The detrended Rydex Ratio is -4.38 (very bullish)
This week's AAII Bear/Bull Ratio (contrarian indicator) remains very bullish, rising to 2.18 from 1.97.
The Investors Intelligence Bear/Bull Ratio (contrary indicator) also remains on a very bullish signal and near a decade peak of fear at 40.8/228.28. Only twice in the past decade has bearish sentiment been this extreme, both of which were coincident with market bottoms.
Everyone is on the bear side of the boat. We view that as very positive.
S&P 500 Valuation and Treasury Yields
The forward 12-month consensus earnings estimate from Bloomberg for the S&P 500 has lifted to $235.62 per share.
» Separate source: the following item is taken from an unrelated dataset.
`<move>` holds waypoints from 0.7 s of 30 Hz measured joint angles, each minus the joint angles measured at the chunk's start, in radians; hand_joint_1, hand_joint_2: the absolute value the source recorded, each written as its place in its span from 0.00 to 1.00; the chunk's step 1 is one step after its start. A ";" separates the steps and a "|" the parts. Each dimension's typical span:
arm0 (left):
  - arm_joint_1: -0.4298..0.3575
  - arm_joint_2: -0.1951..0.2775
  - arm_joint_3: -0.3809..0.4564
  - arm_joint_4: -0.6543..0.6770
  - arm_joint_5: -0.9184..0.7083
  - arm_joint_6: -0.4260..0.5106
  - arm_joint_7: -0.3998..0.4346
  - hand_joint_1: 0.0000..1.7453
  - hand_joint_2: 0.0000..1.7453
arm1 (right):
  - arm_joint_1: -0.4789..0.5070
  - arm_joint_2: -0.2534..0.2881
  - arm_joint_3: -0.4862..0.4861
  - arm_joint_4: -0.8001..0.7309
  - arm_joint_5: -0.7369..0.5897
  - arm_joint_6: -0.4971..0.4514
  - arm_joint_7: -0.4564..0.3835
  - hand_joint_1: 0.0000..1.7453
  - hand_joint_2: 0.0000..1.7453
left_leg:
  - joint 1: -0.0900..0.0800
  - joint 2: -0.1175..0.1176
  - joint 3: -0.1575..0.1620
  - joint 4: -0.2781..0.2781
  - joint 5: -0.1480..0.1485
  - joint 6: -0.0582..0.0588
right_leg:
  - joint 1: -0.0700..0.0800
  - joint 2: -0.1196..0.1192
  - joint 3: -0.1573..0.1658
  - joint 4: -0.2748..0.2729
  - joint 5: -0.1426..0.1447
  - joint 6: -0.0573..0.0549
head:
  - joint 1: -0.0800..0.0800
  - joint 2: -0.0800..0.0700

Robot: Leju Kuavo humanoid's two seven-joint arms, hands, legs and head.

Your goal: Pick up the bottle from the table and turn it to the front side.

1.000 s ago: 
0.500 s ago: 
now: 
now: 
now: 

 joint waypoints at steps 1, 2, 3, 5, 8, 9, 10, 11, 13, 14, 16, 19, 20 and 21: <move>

As such, the S&P's forward P/E multiple is 17.5x with the "rule of 20" finding ballpark fair value at 17.2x.
The S&P's forward earnings yield is 5.7%.
The 10-Year Treasury yield closed higher at 2.84%. We view new support as 2.67% and resistance at 2.93%.
Is This a Buying Opportunity?
The recent positive shifts in chart trends and market breadth while valuation has moderated significantly over the past two months have not been able to dislodge the heavy grip of fear on market participants.
However, the current conditions have historically resulted in positive market performance as sentiment eventually shifts to a less fearful outlook.
Thus, we see the current state of the markets as a buying opportunity for those able to unplug their emotions from their investment decisions.